## Activity
What lines in the data below mention the string "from"? Copy them out.
----
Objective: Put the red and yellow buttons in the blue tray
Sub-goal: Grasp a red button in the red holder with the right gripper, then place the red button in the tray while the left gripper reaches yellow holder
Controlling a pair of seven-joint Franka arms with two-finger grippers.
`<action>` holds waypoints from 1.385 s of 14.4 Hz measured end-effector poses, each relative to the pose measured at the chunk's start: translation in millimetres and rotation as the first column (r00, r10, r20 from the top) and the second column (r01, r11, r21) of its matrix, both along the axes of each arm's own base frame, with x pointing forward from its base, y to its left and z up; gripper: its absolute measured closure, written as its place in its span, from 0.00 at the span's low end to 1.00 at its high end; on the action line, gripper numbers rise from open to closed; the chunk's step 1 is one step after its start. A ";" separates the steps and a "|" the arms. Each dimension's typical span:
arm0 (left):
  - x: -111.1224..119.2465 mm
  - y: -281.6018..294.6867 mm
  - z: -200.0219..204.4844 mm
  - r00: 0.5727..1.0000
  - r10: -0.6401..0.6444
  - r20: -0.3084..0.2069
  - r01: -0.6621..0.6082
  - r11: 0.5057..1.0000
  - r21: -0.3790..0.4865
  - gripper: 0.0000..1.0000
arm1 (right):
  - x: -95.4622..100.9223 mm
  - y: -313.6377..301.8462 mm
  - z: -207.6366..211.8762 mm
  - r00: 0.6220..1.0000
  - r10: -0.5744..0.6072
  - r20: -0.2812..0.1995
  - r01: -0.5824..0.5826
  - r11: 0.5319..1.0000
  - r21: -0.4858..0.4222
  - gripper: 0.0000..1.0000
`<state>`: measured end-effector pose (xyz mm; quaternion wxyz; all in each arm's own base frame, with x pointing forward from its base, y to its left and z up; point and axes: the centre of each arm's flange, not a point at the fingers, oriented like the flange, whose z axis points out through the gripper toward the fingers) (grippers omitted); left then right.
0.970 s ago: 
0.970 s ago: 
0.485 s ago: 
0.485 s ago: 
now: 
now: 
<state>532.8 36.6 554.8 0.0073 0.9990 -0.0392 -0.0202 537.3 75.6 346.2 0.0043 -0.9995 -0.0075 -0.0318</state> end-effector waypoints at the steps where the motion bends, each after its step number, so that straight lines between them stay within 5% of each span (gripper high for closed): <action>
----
## Worked solution
`<action>` holds waypoints from 1.385 s of 14.4 Hz measured end-effector poses, each relative to the pose measured at the chunk's start: translation in millimetres and rotation as the first column (r00, r10, r20 from the top) and the second column (r01, r11, r21) of its matrix, both along the axes of each arm's own base frame, with x pointing forward from its base, y to its left and z up; gripper: its absolute measured closure, written as its place in its span, from 0.00 at the span's low end to 1.00 at its high end; on the action line, gripper numbers rise from open to closed; the chunk's step 1 is one step after its start. A ";" separates the steps and a "|" the arms. Each dimension's typical span:
`<state>`: measured end-effector pose (xyz mm; quaternion wxyz; all in each arm's own base frame, with x pointing forward from its base, y to its left and z up; point and axes: the centre of each arm's flange, not a point at the fingers, oriented like the flange, whose z axis points out through the gripper toward the fingers) (grippers omitted); left then right.

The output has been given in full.